Homus Urbanus
A Citymatographic Odyssey
A five-minute screening of Ila Bêka and Louise Lemoine’s 2018 film Homo Urbanus Venetianus—a vibrant tribute to public space—is followed by a discussion with one of the filmmakers.
With Ila Bêka and Louise Lemoine
Moderated by Miriam De Rosa and Susanne Franco
After a five-minute screening of Ila Bêka and Louise Lemoine’s 2018 film Homo Urbanus Venetianus (part of the film series Homus Urbanus: A Citymatographic Odyssey, Bêka discusses the work with Miriam De Rosa (Università Ca’ Foscari Venezia) and Susanne Franco (Università Ca’ Foscari Venezia). After the constraints of lockdown and social distancing that brutally transformed urban space to its strict minimum, where isolated individuals merely cohabit, this film offers a vibrant tribute to something we have been most cruelly deprived of: public space.

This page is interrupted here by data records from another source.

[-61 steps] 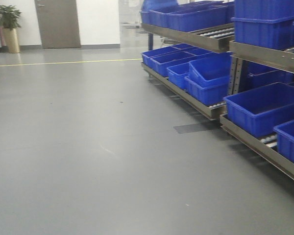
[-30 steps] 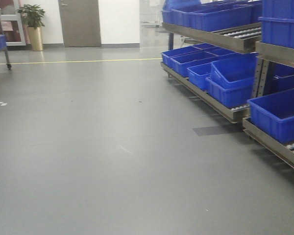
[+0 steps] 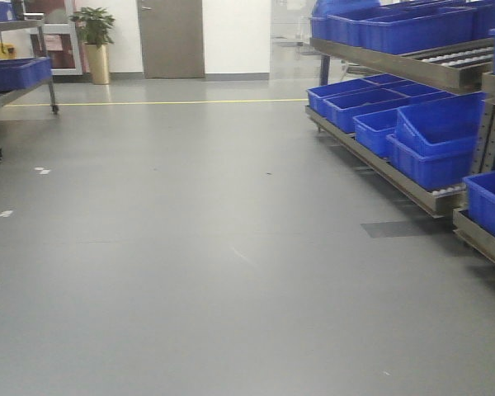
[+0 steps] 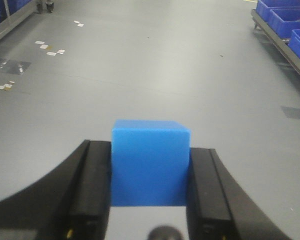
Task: Sort and place red and blue blocks on shelf
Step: 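Keep both cubes gripped while the base drives to the shelf of blue bins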
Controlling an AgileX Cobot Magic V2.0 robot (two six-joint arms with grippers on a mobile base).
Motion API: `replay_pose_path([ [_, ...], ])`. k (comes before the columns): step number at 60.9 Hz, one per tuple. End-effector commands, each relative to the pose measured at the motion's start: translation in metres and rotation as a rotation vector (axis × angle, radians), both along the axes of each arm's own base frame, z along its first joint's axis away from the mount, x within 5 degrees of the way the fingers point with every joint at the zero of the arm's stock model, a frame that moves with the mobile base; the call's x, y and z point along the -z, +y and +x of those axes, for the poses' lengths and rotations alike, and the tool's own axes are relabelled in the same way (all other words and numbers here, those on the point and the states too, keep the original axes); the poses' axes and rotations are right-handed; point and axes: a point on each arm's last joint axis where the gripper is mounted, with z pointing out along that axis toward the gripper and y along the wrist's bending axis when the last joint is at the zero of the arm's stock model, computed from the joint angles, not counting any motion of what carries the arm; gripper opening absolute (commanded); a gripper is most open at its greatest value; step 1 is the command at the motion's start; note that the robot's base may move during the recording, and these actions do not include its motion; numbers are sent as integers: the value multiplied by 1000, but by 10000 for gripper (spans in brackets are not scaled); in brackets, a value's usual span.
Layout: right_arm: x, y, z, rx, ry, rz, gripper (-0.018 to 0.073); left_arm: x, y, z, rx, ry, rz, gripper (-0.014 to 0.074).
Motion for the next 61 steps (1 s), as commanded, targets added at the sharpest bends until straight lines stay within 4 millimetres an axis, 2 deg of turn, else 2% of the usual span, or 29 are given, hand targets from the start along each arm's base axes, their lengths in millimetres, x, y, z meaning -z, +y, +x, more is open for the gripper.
replay_pose_path([
  [1,-18,-1,-1,9,-125,-5,48,-16,-2,2,22,-103,2,122],
  [61,-18,-1,-1,9,-125,-5,48,-16,-2,2,22,-103,2,122],
])
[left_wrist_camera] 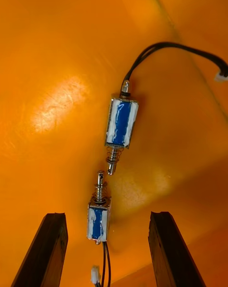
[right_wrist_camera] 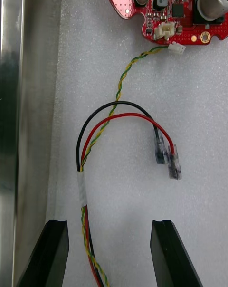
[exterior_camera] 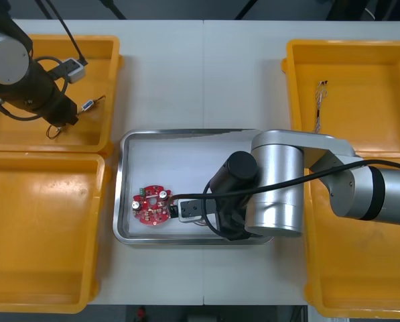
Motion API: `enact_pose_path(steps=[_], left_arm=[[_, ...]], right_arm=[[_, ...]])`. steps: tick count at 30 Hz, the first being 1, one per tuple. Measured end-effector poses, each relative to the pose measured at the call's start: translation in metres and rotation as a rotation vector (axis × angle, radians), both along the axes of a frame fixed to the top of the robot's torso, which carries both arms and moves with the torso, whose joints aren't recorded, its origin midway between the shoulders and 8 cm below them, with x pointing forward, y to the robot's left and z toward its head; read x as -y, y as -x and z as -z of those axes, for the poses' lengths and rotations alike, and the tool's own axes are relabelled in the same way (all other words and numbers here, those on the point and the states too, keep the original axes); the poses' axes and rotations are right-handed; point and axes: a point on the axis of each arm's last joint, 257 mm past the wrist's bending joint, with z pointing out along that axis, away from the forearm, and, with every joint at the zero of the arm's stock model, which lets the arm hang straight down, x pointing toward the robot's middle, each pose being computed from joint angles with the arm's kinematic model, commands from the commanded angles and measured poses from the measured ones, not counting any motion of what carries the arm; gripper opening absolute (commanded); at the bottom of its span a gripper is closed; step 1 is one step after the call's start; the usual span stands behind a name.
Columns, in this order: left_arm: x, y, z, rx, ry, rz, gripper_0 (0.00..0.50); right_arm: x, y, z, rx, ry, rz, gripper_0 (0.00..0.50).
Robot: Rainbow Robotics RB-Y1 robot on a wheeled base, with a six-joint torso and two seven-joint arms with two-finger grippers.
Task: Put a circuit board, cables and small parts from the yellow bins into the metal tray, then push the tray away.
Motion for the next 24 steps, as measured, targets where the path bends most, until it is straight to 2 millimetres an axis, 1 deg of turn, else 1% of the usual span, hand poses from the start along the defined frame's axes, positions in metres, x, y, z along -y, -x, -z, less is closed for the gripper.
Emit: enact_pose_path(steps=[2, 4, 8, 11, 15, 19, 24], left_arm=[[-0.002, 0.002, 0.005, -0.006, -0.016, 0.004, 0.500], [-0.004, 0.003, 0.008, -0.011, -0.029, 0.006, 0.500], [-0.007, 0.003, 0.012, -0.014, -0.051, 0.008, 0.500], [-0.008, 0.002, 0.016, -0.008, -0.063, 0.016, 0.500], [-0.006, 0.001, 0.025, 0.003, -0.079, 0.037, 0.500], [-0.007, 0.004, 0.036, -0.007, -0.097, 0.048, 0.500], [-0.012, 0.004, 0.040, -0.015, -0.098, 0.034, 0.500]], right_arm=[[0.002, 0.006, -0.008, -0.031, 0.009, 0.016, 0.500], [0.003, 0.007, -0.020, -0.049, 0.002, 0.039, 0.500], [0.002, 0.005, -0.052, -0.080, -0.066, 0.153, 0.500], [0.010, 0.001, -0.076, -0.102, -0.115, 0.263, 0.500], [0.031, -0.002, -0.103, -0.133, -0.138, 0.375, 0.500], [0.058, -0.009, -0.129, -0.156, -0.179, 0.565, 0.500], [0.088, -0.024, -0.160, -0.137, -0.255, 0.779, 0.500]])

Taking the form of a free-wheeling journey around the world (10 films, 10 cities), the Homus Urbanus series invites the viewer to observe in detail the multiple forms and complex interactions bonding people and their urban environments. These films explore our condition as a human animal and the way in which the city—this artificial environment that we build around us every day like an extension of our contemporary bodies—shapes and conditions us. Taken on the fly, these visual notes look at urban man not only within his group but also in the depths of his solitude, redesigning the outlines of the city according to a kind of emotional geography. More than mapping out an area, the idea is to allow a city to speak through the ways in which it is used, in order to show the shifting nature of its human landscape and to understand what local singularities remain in the context of the wholesale globalization of our urban lifestyles. The Venice film frames the city’s fragile balance, as well as its unique social and ecosystem, before the constant challenges of mass tourism and high tide. The conversation discusses Bêka and Lemoine’s film-making process and practice, urban architecture, walking, and vulnerability.